Exercise requirements
Go to the line below containing "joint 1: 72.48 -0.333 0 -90" and print exactly from there through the line containing "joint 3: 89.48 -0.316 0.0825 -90", both included. Print nothing else.

Given data
[Start of section]
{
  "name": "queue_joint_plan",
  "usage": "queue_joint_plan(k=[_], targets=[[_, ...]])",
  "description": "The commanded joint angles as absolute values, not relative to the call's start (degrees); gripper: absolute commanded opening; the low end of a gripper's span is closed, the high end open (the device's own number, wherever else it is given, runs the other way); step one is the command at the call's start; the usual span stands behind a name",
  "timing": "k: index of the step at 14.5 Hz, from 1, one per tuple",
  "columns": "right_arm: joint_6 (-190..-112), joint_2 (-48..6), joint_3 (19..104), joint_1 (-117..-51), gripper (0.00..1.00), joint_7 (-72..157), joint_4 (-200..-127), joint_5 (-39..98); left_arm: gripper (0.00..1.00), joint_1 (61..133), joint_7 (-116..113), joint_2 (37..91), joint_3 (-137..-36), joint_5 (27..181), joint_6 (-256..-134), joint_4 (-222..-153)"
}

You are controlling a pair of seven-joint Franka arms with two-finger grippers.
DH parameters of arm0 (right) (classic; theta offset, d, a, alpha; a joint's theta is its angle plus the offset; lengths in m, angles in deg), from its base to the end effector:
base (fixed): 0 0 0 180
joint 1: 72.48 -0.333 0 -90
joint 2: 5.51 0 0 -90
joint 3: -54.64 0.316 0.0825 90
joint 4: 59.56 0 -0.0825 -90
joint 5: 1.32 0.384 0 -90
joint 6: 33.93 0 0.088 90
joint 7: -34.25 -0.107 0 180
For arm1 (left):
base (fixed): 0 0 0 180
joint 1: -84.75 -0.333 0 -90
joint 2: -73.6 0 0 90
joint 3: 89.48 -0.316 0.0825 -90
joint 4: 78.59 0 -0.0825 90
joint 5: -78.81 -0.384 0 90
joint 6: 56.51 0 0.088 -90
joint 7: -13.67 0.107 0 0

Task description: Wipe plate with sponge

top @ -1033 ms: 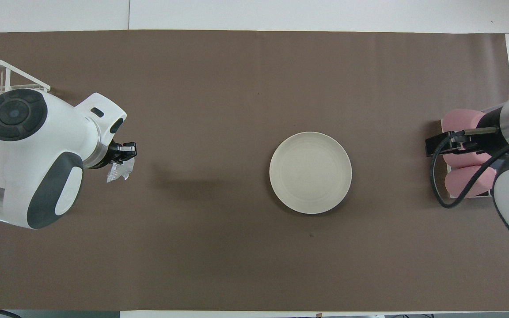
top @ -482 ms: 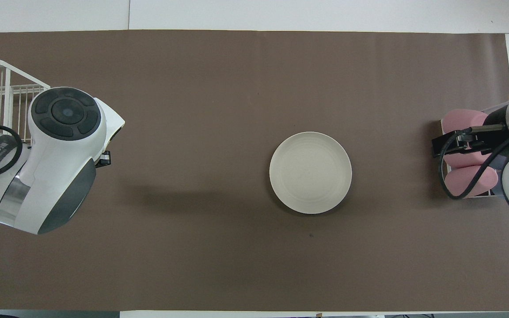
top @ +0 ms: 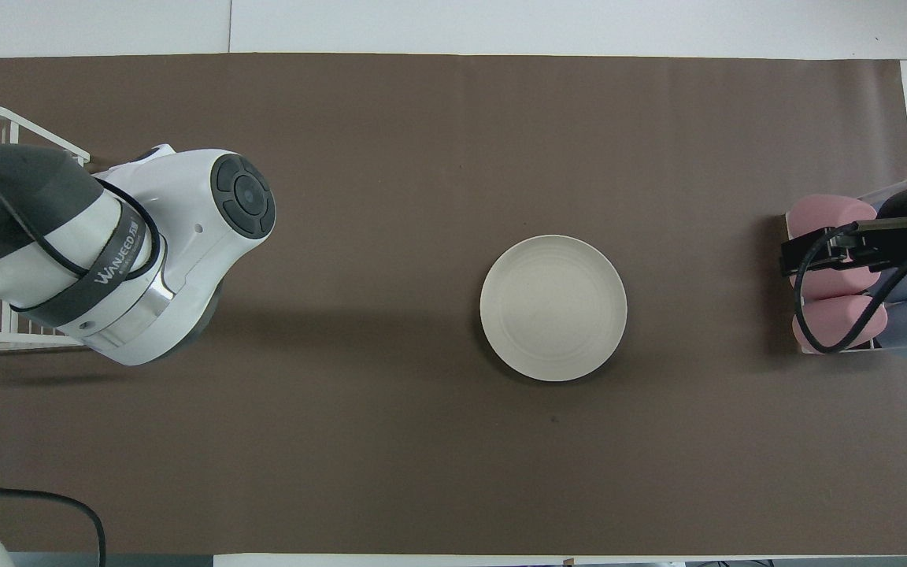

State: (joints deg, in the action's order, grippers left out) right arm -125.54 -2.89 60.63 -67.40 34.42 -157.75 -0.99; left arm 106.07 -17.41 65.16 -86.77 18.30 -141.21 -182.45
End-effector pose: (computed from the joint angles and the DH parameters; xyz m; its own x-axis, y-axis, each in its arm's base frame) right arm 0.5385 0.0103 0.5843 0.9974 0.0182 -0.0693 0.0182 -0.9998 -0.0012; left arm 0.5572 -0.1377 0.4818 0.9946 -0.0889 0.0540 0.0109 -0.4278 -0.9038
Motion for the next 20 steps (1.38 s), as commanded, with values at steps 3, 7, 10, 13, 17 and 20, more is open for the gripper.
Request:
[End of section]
Response to the exercise
joint 1: 72.48 -0.333 0 -90
joint 2: 5.51 0 0 -90
joint 3: -54.64 0.316 0.0825 90
joint 4: 59.56 0 -0.0825 -90
joint 5: 1.32 0.384 0 -90
joint 6: 33.93 0 0.088 90
joint 7: -34.25 -0.107 0 180
For arm1 (left):
base (fixed): 0 0 0 180
joint 1: -84.75 -0.333 0 -90
joint 2: -73.6 0 0 90
joint 3: 89.48 -0.316 0.0825 -90

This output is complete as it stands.